The order of which the appellants complain does not state the work performed by the appellee, but the inventory shows the appraised value of the estate to be P22,116.46, itemized as follows:

Cash on deposit in the Philippine National Bank P8,159.43

Accounts receivable 500.00

Real Estate 12,061.03

Personal Property 1,291.00

And it is stated in the appellee’s brief that prior to his appointment and that of Victorio L. Rodriguez as joint administrators, Justa Gomez, the decedent’s cousin with whom Leyson lived was special administratrix; that during Justa Gomez’s incumbency which lasted till December 8, 1947, the lease holdings of the said estate were renting about 900.00 a month; that after appellee’s appointment, and through his initiative, their income was increased to P1,300.00 and two parcels of land located in San Juan, Rizal, were paid for in full and the corresponding certificates of title secured. It is also asserted, and not denied, that the appellee was instrumental in the gathering of decedent’s personal effects, and that as the result of his motion a court order, whereby Margarita Leyson Laurente, one of the now appellants, had been authorized to withdraw from the bank P3,400 as advance payment of her share of the inheritance, was reconsidered and set aside. The fact that the appellee is an attorney-at-law has served the estate in good stead, and this ought not to be lost sight of. Although being a lawyer is by itself not a factor in the assessment of an administrator’s fee, it should be otherwise when as in this case the administrator was able to stop what appeared to be an improvident disbursement of a substantial amount without having to employ outside legal help at an additional expense to the estate.

The appellant having announced that no questions of fact would be discussed is estopped from contesting the above allegations. On the basis of the services thus specified, coupled with the fact that the appellee worked as co-administrator for about two years, we do not think that the probate court committed an abuse of discretion in granting him P600.00 or P700.00 as fee independent of the fee that might be allowed the other administrator.

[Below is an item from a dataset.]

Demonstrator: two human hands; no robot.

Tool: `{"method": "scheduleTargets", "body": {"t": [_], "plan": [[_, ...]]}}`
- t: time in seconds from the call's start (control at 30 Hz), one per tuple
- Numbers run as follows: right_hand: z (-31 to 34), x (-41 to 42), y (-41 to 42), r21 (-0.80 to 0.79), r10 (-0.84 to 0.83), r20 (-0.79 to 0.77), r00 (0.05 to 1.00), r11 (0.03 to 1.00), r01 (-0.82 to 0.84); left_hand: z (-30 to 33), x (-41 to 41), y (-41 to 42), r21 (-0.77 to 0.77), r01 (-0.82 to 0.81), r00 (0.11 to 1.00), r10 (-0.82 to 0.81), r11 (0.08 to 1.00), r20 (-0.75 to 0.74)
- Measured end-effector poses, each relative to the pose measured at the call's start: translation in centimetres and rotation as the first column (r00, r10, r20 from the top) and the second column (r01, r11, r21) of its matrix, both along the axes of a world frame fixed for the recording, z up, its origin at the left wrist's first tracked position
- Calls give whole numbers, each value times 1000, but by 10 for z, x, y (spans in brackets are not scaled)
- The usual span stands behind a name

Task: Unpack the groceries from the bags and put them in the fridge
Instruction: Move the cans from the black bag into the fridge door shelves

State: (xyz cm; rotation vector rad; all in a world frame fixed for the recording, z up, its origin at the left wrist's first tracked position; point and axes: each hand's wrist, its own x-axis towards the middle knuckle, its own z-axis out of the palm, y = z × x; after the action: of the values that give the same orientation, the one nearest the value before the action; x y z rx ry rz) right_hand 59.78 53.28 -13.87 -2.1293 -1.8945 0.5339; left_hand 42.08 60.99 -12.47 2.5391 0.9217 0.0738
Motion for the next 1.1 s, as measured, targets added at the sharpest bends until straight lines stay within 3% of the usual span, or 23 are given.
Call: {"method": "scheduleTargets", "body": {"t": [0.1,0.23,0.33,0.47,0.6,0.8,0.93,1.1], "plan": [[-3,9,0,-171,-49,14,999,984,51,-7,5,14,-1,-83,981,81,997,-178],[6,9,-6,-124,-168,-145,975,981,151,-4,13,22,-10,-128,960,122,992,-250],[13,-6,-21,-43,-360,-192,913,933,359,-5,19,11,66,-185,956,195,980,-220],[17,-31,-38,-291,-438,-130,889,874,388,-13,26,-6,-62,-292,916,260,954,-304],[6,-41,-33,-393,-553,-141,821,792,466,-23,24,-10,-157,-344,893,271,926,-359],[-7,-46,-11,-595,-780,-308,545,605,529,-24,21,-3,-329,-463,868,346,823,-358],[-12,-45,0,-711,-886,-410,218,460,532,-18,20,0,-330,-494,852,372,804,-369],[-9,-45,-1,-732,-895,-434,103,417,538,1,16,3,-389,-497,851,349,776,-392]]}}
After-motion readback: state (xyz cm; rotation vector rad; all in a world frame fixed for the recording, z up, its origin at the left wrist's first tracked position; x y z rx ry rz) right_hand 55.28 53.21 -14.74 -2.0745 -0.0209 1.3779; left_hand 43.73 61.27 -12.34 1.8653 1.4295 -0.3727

As to the cancellation of the appellee’s bond, which is the subject of the third ground for appeal, there is no showing that De Silva was guilty of misappropriation or of any of the acts of commission or omission for which his bond could be held liable under Rule 86. The sole ground for the insistence that this cancellation should have been withheld is that the appellee is in possession of a residential lot in Cubao, Quezon City, which belonged to the deceased Honofre Leyson. But the appellee claims that this lot was sold to him by Leyson on March 2, 1945. Certainly it was already in his possession when he and appellant Rodriguez took over the administration from the special administratrix. This land therefore did not come into De Silva’s hands in pursuance or in the course of his administration, and neither was it included in the inventory prepared by or in conjunction with one of the appellants. Even granting then, for the sake of argument, that De Silva has no valid title to this lot, the sureties are not chargeable for it on the bond. De Silva’s liability is personal and exclusive of the sureties who are the parties mostly affected by the third assignment of error.

Moreover, there is a pending suit over this property and that suit affords the estate ample protection against the said property being alienated pending final disposition of the litigation.

Upon the foregoing consideration, the order appealed from is affirmed, with costs.

Paras, C.J., Pablo, Bengzon, Padilla, Montemayor, Reyes, Jugo and Bautista Angelo, JJ., concur.